1 Introduction

Although deep learning has changed many of the benchmark data sets’ “state-of-the-art” accuracy, the overall concept of image classification hasn’t changed. That is, to classify well on any data set you need a crucial component - features. However, not just any feature will suffice. For instance, the pixel colors in the RGB color space are indeed features, but with just those three numbers in a feature vector the task ability is limited. This is where deep learning actually shines, in its ability to naturally extract meaningful and useful features from any image and then have those features be unique to certain aspects of the image class it’s describing [5, 6]. It is here where we look to utilize deep learning for its ability to extract better features for image classification.

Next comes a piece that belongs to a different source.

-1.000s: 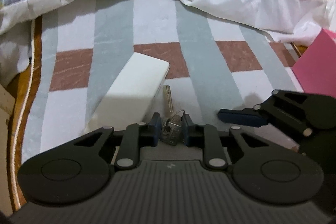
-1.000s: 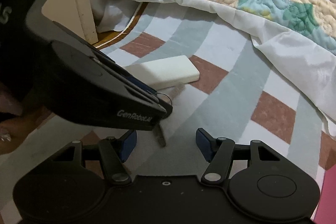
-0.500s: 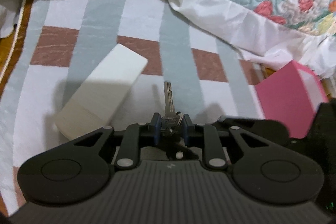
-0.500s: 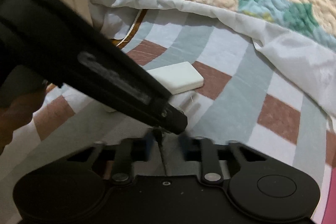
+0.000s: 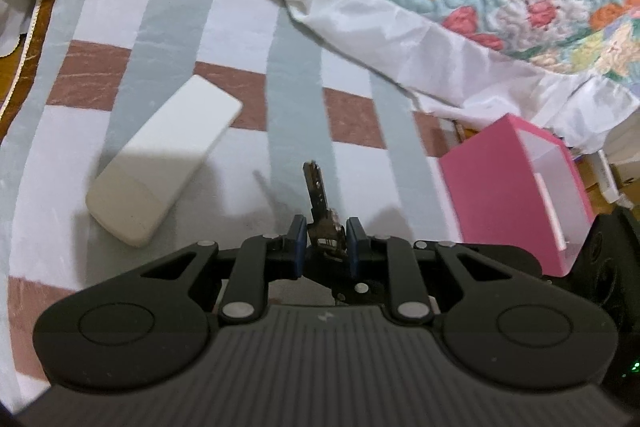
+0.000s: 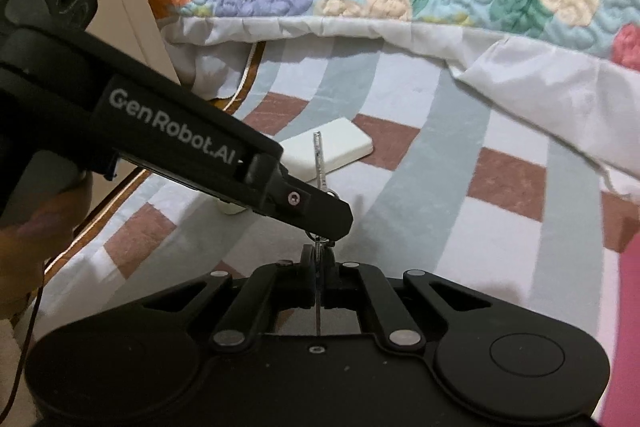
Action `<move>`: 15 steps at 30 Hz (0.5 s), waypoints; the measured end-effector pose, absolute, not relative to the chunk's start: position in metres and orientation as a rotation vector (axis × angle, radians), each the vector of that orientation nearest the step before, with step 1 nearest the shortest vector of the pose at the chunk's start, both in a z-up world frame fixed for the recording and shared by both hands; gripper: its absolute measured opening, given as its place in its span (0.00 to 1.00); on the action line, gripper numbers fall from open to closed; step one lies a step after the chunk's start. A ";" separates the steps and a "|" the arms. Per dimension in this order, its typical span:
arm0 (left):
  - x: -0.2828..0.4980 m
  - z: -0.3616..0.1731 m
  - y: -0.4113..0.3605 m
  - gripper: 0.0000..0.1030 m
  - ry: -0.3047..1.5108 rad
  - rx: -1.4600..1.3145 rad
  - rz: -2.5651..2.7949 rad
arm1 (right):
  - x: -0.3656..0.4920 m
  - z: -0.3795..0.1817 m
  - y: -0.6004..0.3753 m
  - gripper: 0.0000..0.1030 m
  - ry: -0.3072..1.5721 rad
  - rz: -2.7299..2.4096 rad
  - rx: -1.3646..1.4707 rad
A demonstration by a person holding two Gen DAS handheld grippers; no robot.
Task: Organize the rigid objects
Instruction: 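Carry the keys into the pink box and open the left tool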
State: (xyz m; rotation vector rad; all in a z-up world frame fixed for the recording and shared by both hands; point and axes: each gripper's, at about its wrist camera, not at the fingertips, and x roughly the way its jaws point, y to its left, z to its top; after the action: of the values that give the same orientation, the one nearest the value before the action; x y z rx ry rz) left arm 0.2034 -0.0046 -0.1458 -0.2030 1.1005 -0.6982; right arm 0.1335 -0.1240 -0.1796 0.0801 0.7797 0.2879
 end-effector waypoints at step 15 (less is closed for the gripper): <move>0.128 -0.073 -0.023 0.08 0.957 -0.197 -0.833 | 0.062 -0.114 -0.144 0.03 0.659 0.226 0.058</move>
State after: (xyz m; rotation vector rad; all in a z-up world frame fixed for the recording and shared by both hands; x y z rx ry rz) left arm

The reason for not using stacked convolutional neural networks for the image classification task is shown in the computational complexity. Though these algorithms excel in classification tasks the computational costs are extremely high and complex [4]. This leads to current state-of-the-art models having an extreme training time due to the billions of tunable parameters. The network is then limited to only being trained on large massive computer servers or clusters in order to get a network that can perform a classification task. Our proposed algorithm looks to advance this computational complexity to a feasible amount that can be achieved on a local CPU or laptop. Shepard Interpolation neural networks (SINN) map the input feature vectors to a set of hypersurfaces which approximates the functions in the feature space to a certain amount of precision. SINN make an impact in image classification tasks in the fact that they can compete in accuracy, but at a huge reduction in the memory footprint and computational cost of the network to be trained (to an order of ten). For images, the input vector is the flattened RGB data of the image, and from there the information is encoded in the relative position of the pixels [7]. This flattening does not help the SINN because it fails to extract meaningful features from these RGB input vectors. This is where CNNs come into play, using their feature extracting ability, meaning features can be utilized in the SINN architecture and achieve high accuracy with efficient speeds [6].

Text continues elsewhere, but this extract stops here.